Social media, McKee points out, has also provided a space for adoptees to connect with one another and share their experiences: “Adoptees on social media have a huge voice, whether it's adoptee Twitter, adoptees on TikTok, adoptees on Instagram, there is a growing community. So even if you may not be having these conversations in real life with your friends, there are other avenues to start exploring identity in ways that may feel more comfortable to you.”
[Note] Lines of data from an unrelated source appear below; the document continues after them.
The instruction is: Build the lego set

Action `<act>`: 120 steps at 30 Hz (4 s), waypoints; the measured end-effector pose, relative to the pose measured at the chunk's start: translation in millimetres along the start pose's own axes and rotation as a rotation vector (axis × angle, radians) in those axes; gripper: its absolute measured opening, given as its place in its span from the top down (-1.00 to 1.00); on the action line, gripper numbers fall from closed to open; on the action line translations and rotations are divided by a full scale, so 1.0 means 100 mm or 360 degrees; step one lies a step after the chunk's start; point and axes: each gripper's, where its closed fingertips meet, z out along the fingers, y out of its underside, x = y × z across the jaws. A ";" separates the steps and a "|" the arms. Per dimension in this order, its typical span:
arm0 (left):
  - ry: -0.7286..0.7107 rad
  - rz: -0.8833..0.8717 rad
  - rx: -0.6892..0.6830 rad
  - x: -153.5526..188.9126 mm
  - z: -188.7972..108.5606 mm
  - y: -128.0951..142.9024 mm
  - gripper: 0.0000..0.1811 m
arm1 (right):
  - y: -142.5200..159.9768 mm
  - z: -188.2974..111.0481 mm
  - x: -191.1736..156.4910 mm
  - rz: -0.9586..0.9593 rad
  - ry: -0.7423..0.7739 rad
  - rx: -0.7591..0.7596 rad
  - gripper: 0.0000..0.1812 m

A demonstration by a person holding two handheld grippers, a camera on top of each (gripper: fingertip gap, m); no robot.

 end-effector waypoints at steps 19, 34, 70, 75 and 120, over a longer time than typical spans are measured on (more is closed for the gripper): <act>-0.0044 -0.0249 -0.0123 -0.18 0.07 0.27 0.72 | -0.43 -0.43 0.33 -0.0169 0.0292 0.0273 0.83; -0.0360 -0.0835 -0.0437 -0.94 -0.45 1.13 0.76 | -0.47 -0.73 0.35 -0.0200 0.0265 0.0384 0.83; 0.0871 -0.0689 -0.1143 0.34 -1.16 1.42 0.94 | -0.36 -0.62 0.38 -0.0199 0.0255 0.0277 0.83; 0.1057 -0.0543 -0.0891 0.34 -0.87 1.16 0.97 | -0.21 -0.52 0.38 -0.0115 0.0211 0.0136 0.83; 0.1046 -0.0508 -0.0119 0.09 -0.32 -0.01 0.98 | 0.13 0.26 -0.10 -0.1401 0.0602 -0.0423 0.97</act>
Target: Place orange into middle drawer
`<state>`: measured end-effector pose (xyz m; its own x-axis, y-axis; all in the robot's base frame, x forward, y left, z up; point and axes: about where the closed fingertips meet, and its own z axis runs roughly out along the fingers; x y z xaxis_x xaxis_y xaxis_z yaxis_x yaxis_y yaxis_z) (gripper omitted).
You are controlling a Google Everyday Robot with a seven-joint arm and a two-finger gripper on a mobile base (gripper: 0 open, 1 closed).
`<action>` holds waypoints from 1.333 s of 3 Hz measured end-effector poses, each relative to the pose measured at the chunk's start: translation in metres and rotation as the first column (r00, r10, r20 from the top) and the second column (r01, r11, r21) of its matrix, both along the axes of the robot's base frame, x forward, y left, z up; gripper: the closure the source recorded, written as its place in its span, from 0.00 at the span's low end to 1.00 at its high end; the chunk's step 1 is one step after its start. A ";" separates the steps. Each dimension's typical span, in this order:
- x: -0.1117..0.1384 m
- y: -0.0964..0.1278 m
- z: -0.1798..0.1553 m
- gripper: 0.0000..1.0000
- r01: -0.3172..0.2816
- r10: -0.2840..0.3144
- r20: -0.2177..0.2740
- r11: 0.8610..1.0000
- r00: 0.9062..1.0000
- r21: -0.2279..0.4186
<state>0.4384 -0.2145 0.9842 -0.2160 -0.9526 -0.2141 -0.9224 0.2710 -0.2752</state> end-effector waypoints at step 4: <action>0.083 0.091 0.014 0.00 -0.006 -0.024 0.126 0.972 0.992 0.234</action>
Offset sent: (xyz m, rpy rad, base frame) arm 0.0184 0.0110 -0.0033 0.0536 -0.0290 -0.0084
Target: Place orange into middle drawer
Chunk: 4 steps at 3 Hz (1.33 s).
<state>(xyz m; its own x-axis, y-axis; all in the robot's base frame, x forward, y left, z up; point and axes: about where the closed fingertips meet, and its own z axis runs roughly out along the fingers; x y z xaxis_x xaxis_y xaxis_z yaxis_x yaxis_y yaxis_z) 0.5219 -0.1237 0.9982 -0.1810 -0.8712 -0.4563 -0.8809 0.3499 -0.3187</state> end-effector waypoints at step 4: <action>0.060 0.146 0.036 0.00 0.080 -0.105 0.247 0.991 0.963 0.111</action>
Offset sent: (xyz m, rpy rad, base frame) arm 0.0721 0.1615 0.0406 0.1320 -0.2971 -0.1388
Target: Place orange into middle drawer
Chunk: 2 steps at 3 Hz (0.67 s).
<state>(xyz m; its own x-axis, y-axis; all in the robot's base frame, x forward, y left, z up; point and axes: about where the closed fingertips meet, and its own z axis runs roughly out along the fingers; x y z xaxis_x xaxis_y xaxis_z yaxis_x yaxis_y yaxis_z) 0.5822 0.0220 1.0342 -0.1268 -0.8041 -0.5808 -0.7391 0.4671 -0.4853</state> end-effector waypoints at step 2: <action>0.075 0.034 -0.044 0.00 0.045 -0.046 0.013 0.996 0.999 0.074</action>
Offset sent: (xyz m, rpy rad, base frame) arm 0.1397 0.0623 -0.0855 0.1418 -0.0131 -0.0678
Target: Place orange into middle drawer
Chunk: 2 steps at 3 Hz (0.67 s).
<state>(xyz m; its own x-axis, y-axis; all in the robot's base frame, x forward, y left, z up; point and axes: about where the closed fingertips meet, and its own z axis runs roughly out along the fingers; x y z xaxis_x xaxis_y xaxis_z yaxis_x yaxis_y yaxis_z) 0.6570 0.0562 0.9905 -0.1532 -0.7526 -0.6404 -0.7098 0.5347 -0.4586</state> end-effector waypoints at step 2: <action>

Through reflection and conversation with other adoptees, McCabe has gained more confidence and become more comfortable with herself. The poet wants other adoptees to know that it’s okay to push back on society’s assumptions, and that there are many ways to break out of narratives that seem pre-written for us. Adoptees are often told our adoptive parents relinquished us because they really did love us and wanted a better life for us, but this idea as well as feelings of abandonment can bring about significant attachment anxiety.  Says McCabe, "Two things were revolutionary for me: Learning the idea that, for us, we are taught love means leaving. Knowledge of this really helped me adjust how I think, my understanding of how I've been in relationships and also to understand why I've been existentially terrified of dying alone for so long. The other thing," McCabe continues, "is we are entitled to the information around our history. It’s not wrong of us to want to know where we come from, because everyone else has that.”